Oui, il y a différents stades de burn-out. Il y a le modèle simple, la grosse flemme et le modèle XXL où la simple pensée d’aller au travail te donne une crise hémorroïdaire.

D’un geste impatient et sans appel, madame Chiffon dispersa la foule. Il faut dire que l’entreprise entière était à l’arrêt.

— Mais enfin Lorenzo, qu’est-ce qu’il se passe encore ? Tu pleures ? Toi ?

— Oui ! J’ai le droit, non ?

— C’est que… N’est pas un brin… inconvenant ? Enfin, un type comme toi…

— Et alors, n’ai-je pas un cœur comme les autres ?

Je suis un Lorenzo ! Un Lorenzo n’a-t-il pas des yeux ? Un Lorenzo n’a-t-il pas des

dents, des organes, des proportions, des sens, des affections, des passions ? N’est-il pas nourri de la

même nourriture, blessé des mêmes armes, sujet aux mêmes maladies, guéri par les mêmes moyens,

échauffé et refroidi par le même été et par le même hiver qu’un chrétien ? Si vous me piquez, est-

ce-que je ne saigne pas ? Si vous me chatouillez, est-ce-que je ne ris pas ? Si vous m’

empoisonnez, est-ce-que je ne meurs pas ? Et si vous m’outragez, est-ce-que je ne me

vengerai pas ? Si je suis comme vous du reste, je vous ressemble aussi en cela.

Oui, d’un coup, toute la tirade de Shylock du Marchand de Venise de Shakespeare m’était revenue en mémoire. Tout ce que je possédai en ce monde c’était un vernis de culture totalement inutile et sans la moindre valeur. Est-ce que j’avais lu trop de livres ?

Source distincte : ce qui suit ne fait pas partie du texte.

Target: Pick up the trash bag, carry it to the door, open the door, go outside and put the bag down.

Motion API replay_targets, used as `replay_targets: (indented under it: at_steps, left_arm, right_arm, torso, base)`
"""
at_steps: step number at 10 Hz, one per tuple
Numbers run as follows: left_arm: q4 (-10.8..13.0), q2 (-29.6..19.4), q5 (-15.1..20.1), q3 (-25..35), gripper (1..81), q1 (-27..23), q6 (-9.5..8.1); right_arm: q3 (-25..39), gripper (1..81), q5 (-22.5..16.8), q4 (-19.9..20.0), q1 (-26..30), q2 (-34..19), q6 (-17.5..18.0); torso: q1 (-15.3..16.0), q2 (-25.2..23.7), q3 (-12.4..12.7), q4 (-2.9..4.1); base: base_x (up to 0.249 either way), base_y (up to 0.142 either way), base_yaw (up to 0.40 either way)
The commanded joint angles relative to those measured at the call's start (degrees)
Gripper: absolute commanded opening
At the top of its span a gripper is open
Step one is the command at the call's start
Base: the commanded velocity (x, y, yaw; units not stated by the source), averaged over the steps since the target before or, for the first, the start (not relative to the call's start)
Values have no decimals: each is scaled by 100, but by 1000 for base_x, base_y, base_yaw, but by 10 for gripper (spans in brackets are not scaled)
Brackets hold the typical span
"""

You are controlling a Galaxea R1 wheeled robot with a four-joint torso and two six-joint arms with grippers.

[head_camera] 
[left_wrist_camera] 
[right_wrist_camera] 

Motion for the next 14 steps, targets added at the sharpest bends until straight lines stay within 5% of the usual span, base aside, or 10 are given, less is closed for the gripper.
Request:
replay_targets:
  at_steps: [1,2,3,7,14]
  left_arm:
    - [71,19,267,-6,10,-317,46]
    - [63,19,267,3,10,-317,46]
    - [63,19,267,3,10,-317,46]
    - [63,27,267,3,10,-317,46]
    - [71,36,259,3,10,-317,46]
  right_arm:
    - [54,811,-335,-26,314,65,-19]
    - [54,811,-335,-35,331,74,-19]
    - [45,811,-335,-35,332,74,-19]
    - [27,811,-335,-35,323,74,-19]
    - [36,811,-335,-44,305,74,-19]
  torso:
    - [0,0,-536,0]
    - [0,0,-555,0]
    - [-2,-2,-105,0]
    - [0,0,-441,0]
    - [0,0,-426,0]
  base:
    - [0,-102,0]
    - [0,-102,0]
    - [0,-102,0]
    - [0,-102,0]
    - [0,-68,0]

Totalement abasourdie, madame Chiffon me regardait. Elle posa sa main sur mon front.

— Tu as de la fièvre. Tu perds la boule, mon pauvre ami.

— Je suis foutu ! Liliane sait pour le « Jardin fleuri ». Elle m’a viré, jeté, ban ! Je suis BAN !

— Quoi ? Mais comment c’est possible ? Je te jure que je n’en ai parlé à personne ! Remarque mon mari à peut-être dit à… Mais j’en doute.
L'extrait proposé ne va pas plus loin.